Camila
A caminho de um hotel onde vou me hospedar enquanto Shawn e Fredrik procuram David, Shawn me conta sobre Fredrik.
— Meu Deus... Shawn, por que ele torturaria a própria mulher? — pergunto do banco do passageiro. — Eu... eu não consigo imaginar por quê...
— Ele não teve escolha — interrompe. — Anos atrás, Fredrik era só um contato. Nunca interrogava nem matava ninguém. Cuidava de um abrigo em Estocolmo. E foi assim que ele conheceu Seraphina.
— Ela era uma agente?
Shawn assente.
— Trabalhava para Vonnegut, como eu — continua ele, virando na rua Canal. —Depois de alguns anos de visitas de Seraphina, eles se apaixonaram. Mas, por estarem na Ordem, como você sabe, não podiam deixar que ninguém soubesse dos sentimentos que tinham um pelo outro. Casaram-se em segredo, não no cartório, é claro. Então, depois de dois anos juntos, Fredrik começou a desconfiar que Seraphina estava enganando Vonnegut.
— Mas, se Fredrik a amava, por que contaria para Vonnegut? — pergunto, presumindo que é isso que ele ia dizer em seguida.

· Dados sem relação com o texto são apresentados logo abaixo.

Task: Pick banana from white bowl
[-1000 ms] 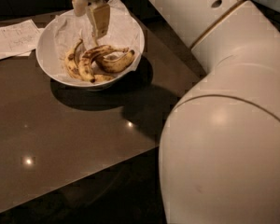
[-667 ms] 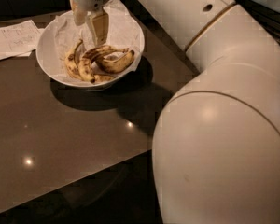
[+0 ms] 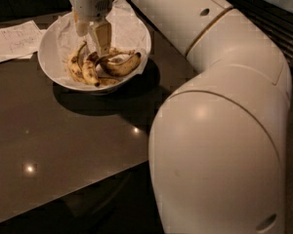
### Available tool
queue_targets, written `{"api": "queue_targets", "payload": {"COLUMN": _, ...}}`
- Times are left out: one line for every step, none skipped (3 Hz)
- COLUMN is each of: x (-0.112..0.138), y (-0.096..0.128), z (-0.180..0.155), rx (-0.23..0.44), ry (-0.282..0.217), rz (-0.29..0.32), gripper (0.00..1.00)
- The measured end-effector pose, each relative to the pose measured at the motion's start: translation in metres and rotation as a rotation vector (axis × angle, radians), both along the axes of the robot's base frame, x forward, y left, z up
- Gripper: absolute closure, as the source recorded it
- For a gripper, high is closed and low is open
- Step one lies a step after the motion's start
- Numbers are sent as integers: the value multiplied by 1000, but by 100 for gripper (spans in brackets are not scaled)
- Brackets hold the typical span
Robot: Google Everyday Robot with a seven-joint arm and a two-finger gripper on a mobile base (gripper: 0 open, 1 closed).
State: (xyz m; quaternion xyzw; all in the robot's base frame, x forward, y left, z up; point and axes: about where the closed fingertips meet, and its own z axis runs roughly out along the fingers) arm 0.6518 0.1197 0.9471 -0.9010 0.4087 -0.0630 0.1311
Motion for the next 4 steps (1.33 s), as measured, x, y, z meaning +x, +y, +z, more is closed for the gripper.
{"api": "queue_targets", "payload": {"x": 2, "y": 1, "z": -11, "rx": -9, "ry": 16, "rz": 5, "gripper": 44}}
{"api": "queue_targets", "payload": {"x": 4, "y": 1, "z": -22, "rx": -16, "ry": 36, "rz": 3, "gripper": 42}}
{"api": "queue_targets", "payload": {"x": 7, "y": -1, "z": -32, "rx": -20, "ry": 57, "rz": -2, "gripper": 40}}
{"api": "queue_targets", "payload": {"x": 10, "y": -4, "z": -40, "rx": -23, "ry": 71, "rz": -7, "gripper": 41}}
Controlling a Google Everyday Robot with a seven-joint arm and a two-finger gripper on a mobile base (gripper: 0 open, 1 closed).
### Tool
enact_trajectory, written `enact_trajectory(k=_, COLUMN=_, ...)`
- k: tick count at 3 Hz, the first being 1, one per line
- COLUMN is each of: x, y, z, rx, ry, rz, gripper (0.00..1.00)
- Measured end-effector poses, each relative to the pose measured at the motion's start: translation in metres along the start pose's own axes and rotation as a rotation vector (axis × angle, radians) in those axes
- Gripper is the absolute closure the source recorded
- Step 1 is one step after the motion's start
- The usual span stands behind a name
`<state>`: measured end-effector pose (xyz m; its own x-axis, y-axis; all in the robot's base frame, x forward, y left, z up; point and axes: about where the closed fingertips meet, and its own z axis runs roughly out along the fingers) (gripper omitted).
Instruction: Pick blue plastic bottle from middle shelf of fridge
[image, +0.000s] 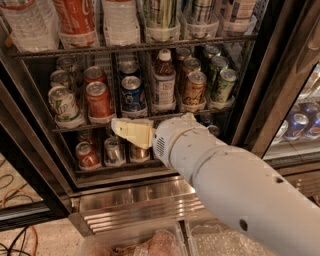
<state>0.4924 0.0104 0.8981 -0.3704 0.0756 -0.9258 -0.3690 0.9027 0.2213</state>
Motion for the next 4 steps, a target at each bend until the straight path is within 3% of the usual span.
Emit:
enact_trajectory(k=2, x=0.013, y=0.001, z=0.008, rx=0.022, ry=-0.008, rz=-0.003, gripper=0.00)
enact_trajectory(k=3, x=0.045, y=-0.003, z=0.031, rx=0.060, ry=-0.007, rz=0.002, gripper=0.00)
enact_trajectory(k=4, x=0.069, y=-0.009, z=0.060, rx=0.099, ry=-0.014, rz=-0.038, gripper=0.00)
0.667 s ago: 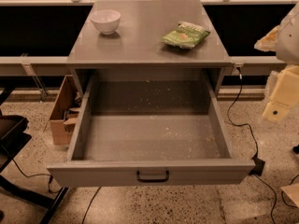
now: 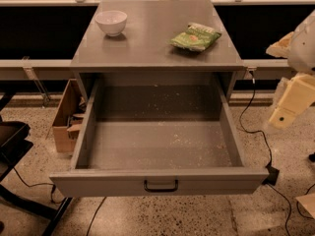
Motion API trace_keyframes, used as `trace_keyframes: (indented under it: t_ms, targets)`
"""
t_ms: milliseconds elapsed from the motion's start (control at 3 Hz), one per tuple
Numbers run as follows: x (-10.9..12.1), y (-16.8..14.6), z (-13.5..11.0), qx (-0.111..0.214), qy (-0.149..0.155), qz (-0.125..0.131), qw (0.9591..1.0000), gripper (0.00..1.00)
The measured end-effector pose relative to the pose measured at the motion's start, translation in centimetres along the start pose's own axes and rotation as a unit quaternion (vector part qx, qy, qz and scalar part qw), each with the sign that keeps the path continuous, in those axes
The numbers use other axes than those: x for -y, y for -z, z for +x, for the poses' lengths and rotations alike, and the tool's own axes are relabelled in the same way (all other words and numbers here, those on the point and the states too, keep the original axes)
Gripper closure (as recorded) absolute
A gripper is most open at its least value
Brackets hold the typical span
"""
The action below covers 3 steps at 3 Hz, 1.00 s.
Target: Place green jalapeno chip bag into top drawer
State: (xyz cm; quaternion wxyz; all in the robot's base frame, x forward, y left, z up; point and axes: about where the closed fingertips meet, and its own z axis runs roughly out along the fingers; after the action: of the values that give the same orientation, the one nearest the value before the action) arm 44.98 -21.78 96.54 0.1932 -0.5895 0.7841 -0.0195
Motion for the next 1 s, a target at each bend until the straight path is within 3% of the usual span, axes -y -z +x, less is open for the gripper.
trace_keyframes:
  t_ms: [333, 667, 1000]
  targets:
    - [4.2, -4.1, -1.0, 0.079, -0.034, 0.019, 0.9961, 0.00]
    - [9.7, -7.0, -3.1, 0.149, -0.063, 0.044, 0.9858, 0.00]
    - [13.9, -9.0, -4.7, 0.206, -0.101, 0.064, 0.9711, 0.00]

— Ele não contou. Fredrik confrontou Seraphina. Ele queria primeiro fazê-la parar, salvá-la de ser eliminada pela Ordem. Ela admitiu que tinha sido empregada por outra organização e estava trabalhando contra Vonnegut. Como Fredrik não conseguiu fazê-la mudar de ideia, em vez de denunciá-la, porque amava muito a esposa, acreditou nas mentiras dela e começou a trabalhar com ela.
Meu coração afunda até o estômago, sabendo no que essa história vai dar. Os pedaços do quebra-cabeça chamado Fredrik Gustavsson enfim começam a se encaixar.
— Ela traiu Fredrik — digo, desta vez sabendo que estou certa.
— Sim. Seraphina começou a usar Fredrik para transmitir informações falsas sobre suas missões a Vonnegut. Então, pelo que entendi, ela começou a visitar Fredrik cada vez menos. Resumo da história: ele levou seis meses para descobrir aonde ela estava indo. Ele a encontrou em outro abrigo. Com outro homem. O resto você deve imaginar.
Balanço a cabeça, pensativa, tentando entender esse buraco no coração que sinto por Fredrik.
Seguimos até o fim da rua Poydras e estacionamos perto de um hotel à beira do rio. Shawn desliga o motor e nós ficamos sentados na penumbra por um momento.
— Como estava cego de fúria e dor pela traição de Seraphina, Fredrik... —Shawn olha pelo para-brisa, perdido nas lembranças daquele dia. — Foi como se alguém tivesse acionado um interruptor no cérebro dele. — Olha para mim, tentando não se apegar aos detalhes da lembrança para conseguir continuar a história. — Ele interrogou e torturou os dois. Matou o homem na frente dela, esperando que isso bastasse para fazê-la ceder, porque não queria matá-la. Mas Seraphina não cedeu. Era mais leal a seu empregador do que a Fredrik, o homem que ela dizia amar. Ela o destruiu. Ele nunca mais foi o mesmo. Isso foi há muito tempo.
Olho para baixo, ainda com o rosto de Fredrik na mente, e balanço a cabeça de novo, sem querer acreditar em nada daquilo.
— Por isso ele é daquele jeito? — Olho para Shawn enquanto ele tira a chave da ignição.
— Acho que isso teve um papel importante na transformação dele. Seraphina foi a primeira pessoa que ele interrogou, além da primeira e única que ele não foi capaz de dobrar. Depois daquele dia, quando Fredrik contou a Vonnegut sobre a traição de Seraphina e garantiu seu lugar na Ordem, ele pediu para realizar missões de campo, em vez de ser só o contato em um dos abrigos. Vonnegut concordou, e, alguns anos depois, Fredrik era oficialmente um interrogador.